*** Opening DATA BELOW ***

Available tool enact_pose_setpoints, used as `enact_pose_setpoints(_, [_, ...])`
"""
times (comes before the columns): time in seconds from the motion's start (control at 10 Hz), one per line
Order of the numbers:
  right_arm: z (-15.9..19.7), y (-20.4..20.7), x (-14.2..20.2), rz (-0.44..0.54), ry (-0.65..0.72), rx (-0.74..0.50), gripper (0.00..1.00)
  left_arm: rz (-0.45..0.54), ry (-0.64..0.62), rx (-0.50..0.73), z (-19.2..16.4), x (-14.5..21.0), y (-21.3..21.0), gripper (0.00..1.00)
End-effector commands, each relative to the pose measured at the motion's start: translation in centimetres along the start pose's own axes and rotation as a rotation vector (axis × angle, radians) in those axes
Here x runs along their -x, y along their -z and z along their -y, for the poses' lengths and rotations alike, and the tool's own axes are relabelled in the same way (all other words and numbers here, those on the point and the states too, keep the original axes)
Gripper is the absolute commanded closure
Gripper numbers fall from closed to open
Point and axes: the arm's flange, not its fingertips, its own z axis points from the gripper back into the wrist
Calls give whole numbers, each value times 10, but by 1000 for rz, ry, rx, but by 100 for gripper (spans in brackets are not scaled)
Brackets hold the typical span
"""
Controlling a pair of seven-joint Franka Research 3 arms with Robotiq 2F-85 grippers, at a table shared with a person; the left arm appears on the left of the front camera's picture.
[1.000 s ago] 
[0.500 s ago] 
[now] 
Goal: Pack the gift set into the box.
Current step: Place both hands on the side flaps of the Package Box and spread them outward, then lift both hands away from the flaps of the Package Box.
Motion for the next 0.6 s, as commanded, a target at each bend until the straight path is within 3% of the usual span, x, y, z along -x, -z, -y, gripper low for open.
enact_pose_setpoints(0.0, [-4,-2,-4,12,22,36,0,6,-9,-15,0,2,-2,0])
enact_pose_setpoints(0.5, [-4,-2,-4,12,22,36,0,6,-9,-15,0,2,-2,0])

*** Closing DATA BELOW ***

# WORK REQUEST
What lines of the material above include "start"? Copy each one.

# ANSWER FOR THIS EXERCISE
times (comes before the columns): time in seconds from the motion's start (control at 10 Hz), one per line
End-effector commands, each relative to the pose measured at the motion's start: translation in centimetres along the start pose's own axes and rotation as a rotation vector (axis × angle, radians) in those axes

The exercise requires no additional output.